Novel Methodologies for Food Quality and Provenance Fingerprints AssessmentView this Special Issue
Research Article | Open Access
Methods for Extraction of Muscle Proteins from Meat and Fish Using Denaturing and Nondenaturing Solutions
The objective of the present study was to test two extraction methods including solutions with different ionic strengths on the extraction and separation of the myofibrillar proteins from meat and fish muscles of different species. Meat samples from longissimus thoracis muscle of beef and lamb, pectoralis major muscle of chicken, and dorsal white muscle of fish from sole (Solea solea), European hake (Merluccius merluccius), and sea bass (Dicentrarchus labrax) were analyzed. The extraction method using nondenaturing solution led to a major extraction of high molecular-weight proteins as myosin heavy chain, α-actinin, and desmin; on the contrary, the denaturing method provided a good protein extractability of proteins and fragments with low molecular-weight as actin, troponin-T, tropomyosin, and myosin light chain 1 and 2 proteins for the most meat and fish samples.
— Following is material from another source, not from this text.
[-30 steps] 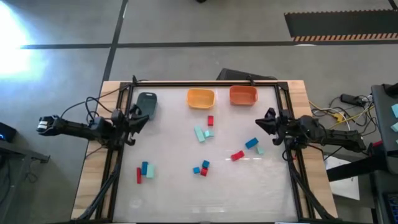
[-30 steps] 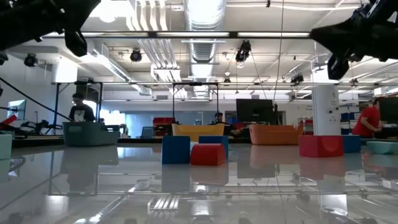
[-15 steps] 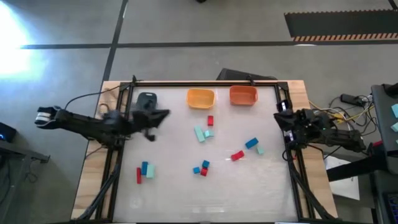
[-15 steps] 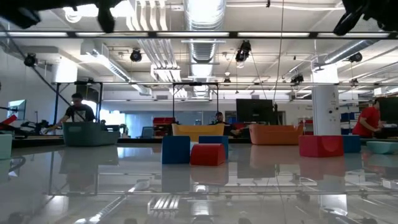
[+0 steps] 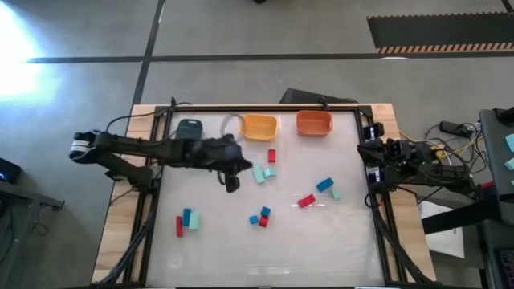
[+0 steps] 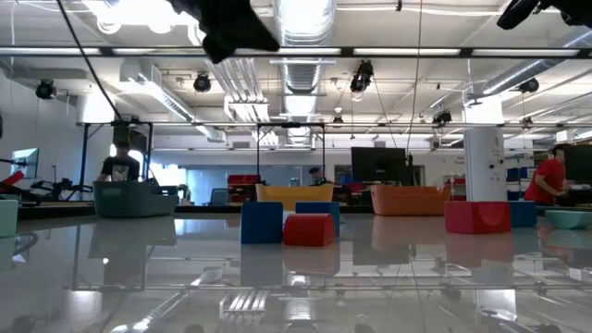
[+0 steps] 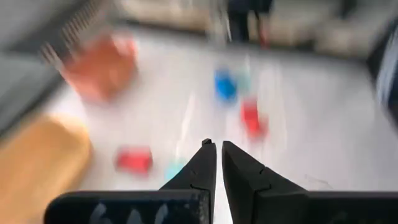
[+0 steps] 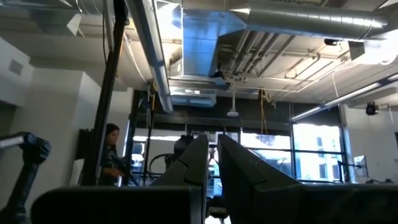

The nondenaturing extraction method showed several advantages resulting in time and labour saving and in minimizing the use of toxic and polluting agents.
Muscle proteins are grouped into three categories based on location in the skeletal muscle and solubility as sarcoplasmic, stromal, and myofibrillar proteins. Myofibrillar proteins are the main component of the skeletal muscle accounting for about 50% of total proteins and are mainly constituted by myosin and actin, involved in muscle contraction. Due to their structure and localization , myofibrillar proteins require denaturing conditions, e.g., high ionic strength solution to be solubilized and extracted . Sarcoplasmic proteins, localized in the sarcoplasm of the muscle fibers, are recognized to be soluble in water or in solutions of low ionic strength, whereas stromal proteins, such as collagen and elastin, are reported to remain insoluble in high-salt solutions .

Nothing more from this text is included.